B…最速プレイヤーのうちの1人。片手剣を使っている。あまり喋らず影が薄い。だが、手数が多く敵の攻撃も回避している。PSが高そうだ。

C…もう1人の最速プレイヤー。会話をしているだけで頭のキレルプレイヤーだ話も面白い。斧を振り回しているが将来は後衛になるとの事。

D…友

E…似たようなゲームで一位になっているようで他のプレイヤーから尊敬の念を抱かれている。今回のパーティ狩りを見ただけでも相当の実力だ。

F…今回の企画者。相当知り合いがいるらしく一週間たったゲーム内で一番の有名人。夜になると町で宴会を開くなどコミュニケーションスキルは相当高そう。

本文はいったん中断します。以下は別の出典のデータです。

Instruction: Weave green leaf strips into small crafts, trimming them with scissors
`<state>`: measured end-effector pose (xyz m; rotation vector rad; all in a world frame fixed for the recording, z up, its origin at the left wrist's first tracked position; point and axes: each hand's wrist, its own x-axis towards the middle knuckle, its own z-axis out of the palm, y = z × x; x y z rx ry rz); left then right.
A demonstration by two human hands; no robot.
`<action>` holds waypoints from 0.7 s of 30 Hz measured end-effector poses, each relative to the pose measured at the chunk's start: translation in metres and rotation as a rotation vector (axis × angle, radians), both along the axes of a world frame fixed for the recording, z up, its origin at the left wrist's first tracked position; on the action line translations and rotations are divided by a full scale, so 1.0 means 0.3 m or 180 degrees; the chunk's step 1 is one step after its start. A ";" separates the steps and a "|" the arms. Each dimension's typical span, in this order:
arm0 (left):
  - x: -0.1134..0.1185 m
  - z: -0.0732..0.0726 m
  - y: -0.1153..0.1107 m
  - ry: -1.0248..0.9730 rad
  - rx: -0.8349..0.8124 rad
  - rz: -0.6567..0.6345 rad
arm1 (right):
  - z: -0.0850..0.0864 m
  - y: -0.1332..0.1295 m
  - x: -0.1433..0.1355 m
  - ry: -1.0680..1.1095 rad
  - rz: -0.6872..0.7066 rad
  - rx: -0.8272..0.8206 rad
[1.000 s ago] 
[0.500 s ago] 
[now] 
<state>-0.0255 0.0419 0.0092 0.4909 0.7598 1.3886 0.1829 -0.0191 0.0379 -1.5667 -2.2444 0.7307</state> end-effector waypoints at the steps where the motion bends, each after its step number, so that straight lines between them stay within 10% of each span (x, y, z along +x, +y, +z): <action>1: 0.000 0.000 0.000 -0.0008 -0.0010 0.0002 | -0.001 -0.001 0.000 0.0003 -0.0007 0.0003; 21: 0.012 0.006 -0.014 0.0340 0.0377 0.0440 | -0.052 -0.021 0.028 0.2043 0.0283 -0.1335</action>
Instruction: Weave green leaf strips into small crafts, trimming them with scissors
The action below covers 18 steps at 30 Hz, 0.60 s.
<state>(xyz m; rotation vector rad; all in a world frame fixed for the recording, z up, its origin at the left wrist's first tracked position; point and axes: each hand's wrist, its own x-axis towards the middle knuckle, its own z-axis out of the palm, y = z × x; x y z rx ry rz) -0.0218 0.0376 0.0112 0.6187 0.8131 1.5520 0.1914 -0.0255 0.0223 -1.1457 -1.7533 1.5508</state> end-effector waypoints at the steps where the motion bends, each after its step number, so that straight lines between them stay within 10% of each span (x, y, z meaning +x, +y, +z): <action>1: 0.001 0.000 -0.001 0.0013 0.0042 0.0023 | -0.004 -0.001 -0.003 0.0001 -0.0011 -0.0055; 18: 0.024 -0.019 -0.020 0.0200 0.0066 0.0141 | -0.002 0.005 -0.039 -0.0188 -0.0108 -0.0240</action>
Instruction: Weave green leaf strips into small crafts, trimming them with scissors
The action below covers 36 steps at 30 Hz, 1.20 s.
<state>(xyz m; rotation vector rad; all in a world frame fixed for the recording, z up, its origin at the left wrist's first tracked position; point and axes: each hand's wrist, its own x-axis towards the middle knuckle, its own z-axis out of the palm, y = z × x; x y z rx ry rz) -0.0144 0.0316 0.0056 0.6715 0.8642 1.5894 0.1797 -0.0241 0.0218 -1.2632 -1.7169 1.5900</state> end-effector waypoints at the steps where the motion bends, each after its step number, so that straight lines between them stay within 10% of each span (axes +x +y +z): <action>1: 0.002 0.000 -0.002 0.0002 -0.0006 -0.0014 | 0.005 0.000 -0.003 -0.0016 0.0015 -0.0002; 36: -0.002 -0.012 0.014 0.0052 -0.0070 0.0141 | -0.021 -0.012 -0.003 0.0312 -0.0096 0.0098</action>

G…いじられキャラで誰にでも愛されそうな性格をしている。Fにも可愛がられ今はFの右腕な感じがする。

H…物腰が低い人物。メンバー全員が損しないよう周りを気遣っている印象。


これからはソロでの狩りよりパーティーで進めた方が効率が良いだろうと言うのは全員の意見だ。Fが今回この8名を集めたのは「クラン」作成についてがメインの話だったようだ。

このゲームではパーティーは最大8名だが、パーティーだけでなくクランとして活動する事も出来る。

クランには実質メンバーの上限がなく、人数が多ければ多いほど強さにつながる。

その中でも現在一番進んでいるこの8名でクランを作ろうという話だ。

正直俺は賛成したいと思った。このメンバーならこのゲームでトップを走れると感じた。


今日はこのまま解散となった。来週末にまた集まる約束をして。

帰り道はとても足が軽かった。

「次にあのメンバーに会う時までにレベルを上げよう。役に立てる情報を集めよう。スキルも新しいスキルを発見しよう。これこそRPGの醍醐味だ!。やる事が多すぎる!。」

今後を妄想しながらスキル欄を確認すると「疾走」というスキルが見つかった。どうやら足が軽かったのは走る系のスキルを取っていたようだ。毎日狩場まで走り、町まで走り、この一週間何キロと走ったからだろう。せっかちな性格が祟ったようだ。

Dはあきれた様子でついてくる。

「Dはどうしたい?」

「君がいるところについていくよ。面白いし。」

ゲーム内で良い友だちができた。この先も楽しめそうだ。

折角だからリアルの友だちも呼ぼうか。過去に一緒にゲームをしていた友だちも呼ぼうか。楽しいという気持ちを皆に共有したくなった。この夜の間に休憩も含めて一度ログアウトしよう。また走り続ける事が出来るように。